- Problem requirements:
Reproduce the records exactly. Leave the pictures out.

- Data provided:
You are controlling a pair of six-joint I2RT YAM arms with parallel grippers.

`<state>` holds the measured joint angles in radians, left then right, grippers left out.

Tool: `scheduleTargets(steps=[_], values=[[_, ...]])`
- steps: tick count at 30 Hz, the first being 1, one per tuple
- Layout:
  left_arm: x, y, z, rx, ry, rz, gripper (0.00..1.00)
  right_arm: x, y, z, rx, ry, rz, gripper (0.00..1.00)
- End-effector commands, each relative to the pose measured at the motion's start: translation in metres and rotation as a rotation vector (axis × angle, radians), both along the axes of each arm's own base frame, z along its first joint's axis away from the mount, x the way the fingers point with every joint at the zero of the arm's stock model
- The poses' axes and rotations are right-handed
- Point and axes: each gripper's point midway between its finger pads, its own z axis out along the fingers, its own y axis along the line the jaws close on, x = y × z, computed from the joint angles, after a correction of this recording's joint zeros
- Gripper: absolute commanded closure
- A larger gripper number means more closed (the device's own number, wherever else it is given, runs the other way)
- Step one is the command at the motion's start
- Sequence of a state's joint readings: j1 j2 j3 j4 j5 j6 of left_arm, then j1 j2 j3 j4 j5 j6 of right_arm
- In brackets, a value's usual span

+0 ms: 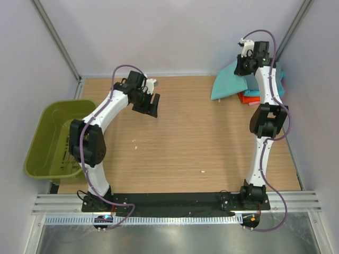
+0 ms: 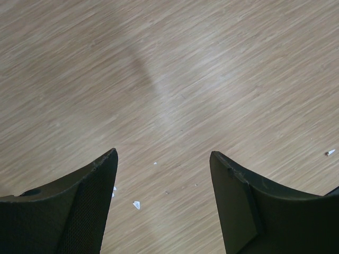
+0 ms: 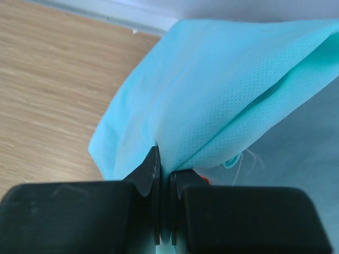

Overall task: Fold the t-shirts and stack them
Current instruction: Neatly place the folded tshirt to the corner

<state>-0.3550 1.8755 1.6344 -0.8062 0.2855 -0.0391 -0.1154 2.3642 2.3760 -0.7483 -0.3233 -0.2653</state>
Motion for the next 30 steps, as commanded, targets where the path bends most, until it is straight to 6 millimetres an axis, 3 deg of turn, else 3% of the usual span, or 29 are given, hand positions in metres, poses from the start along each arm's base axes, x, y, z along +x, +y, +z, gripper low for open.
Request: scheduleTargets(steps=[1, 5, 9, 19, 24, 30], values=[[-0.003, 0.005, 0.03, -0.006, -0.085, -0.013, 0.28, 0.023, -0.02, 0.077, -0.063, -0.208, -0.028, 0.99], [-0.006, 0.005, 0.028, -0.005, -0.081, -0.012, 0.28, 0.028, -0.05, 0.098, -0.086, -0.278, -0.07, 0.99], [-0.003, 0.007, 0.026, 0.003, -0.083, -0.006, 0.28, 0.02, -0.073, 0.1, -0.107, -0.272, -0.092, 0.99], [0.004, 0.001, 0.024, 0.005, -0.08, -0.011, 0.28, 0.015, -0.151, 0.118, -0.17, -0.337, -0.235, 0.99], [0.002, 0.0, 0.023, 0.012, -0.075, -0.019, 0.28, 0.018, -0.172, 0.109, -0.199, -0.337, -0.268, 0.99], [-0.002, -0.003, 0.018, 0.031, -0.068, -0.033, 0.28, 0.035, -0.19, 0.093, -0.238, -0.366, -0.344, 0.99]])
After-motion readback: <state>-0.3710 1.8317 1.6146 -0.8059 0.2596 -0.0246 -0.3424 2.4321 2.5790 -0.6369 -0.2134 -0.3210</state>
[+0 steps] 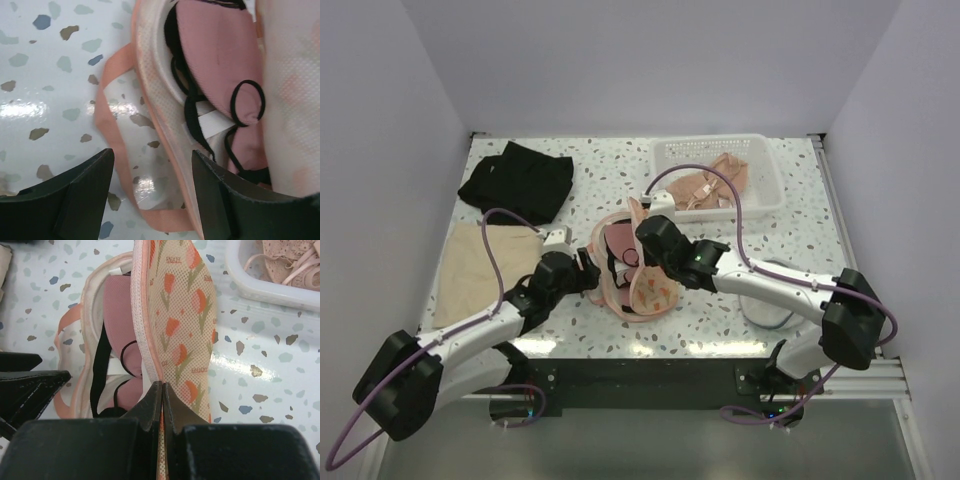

- Result of this exercise:
You are controlling a pair of six-joint I2RT YAM arms with parallel grippers.

`<state>` holds the measured joint angles in radians, left then right, grippers left out.

Tool: `scheduleTargets(steps=[_], values=[[_, ...]])`
- steps: tick count at 30 Hz, the first being 1, one per tuple
- Layout:
  left_arm: x, y, z, rx, ry, rz, gripper (0.00..1.00)
  right_arm: x, y, z, rx, ry, rz, gripper (0.00..1.00)
- End-effector commands, each relative to the pose measured at the motion's start: translation in metres and rotation as a rotation vector (axis × angle, radians), both along the axes of each arm's own base frame, z along its first joint's axis away from the mount, x the way the fingers point with every joint at the zero of the arm's stock model
- The poses' axes and rotations are right-handed
- Point and axes: each gripper's point midway between its finger pads, its own z axis out along the fingers, its own y axis along the line the jaws close on, x = y × z, computed from the joint angles, after a correction of this recording's joint zeros
- Gripper: absolute commanded closure
- A larger gripper number means more closed (the device's own number, wherever else it is given, runs the other way)
- Step one is the command at the motion's start
- Sequence of a state's joint readings: j1 j2 j3 j4 j5 j6 of left_arm, then j1 j2 j3 j4 j5 j6 of right_arm
- In brackets, a value's usual span

+0 ms: 
+0 ms: 
+0 ms: 

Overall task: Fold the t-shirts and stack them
Current instruction: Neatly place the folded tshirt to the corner

<state>-0.3550 1.8755 1.6344 -0.8062 0.2855 -0.0391 -0.1154 2.3642 2.3760 -0.7483 -0.3233 -0.2653</state>
Motion for the next 30 steps, as commanded, targets where the path bends most, until it is straight to 6 millimetres an axis, 3 deg of turn, else 3% of the usual span, or 29 are given, hand positions in metres, poses from the start along each arm's base axes, x, y, z along +x, +y, +z, gripper low for open.
Request: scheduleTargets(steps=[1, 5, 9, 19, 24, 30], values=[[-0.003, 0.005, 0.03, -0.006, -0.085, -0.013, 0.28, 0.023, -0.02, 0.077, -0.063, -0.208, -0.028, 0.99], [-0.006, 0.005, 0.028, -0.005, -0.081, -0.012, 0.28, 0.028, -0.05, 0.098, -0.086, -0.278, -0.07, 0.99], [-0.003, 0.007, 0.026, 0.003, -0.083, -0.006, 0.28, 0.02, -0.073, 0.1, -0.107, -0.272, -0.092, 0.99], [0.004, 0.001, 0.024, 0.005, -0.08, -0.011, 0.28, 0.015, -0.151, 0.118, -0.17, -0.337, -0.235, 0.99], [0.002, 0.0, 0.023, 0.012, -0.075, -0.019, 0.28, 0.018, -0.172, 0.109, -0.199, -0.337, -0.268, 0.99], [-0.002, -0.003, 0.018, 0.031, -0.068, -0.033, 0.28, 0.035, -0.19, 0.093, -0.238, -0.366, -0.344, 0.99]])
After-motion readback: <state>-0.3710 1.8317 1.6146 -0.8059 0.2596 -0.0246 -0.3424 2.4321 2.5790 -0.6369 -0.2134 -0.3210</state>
[+0 steps] 

With this, the answer is finished.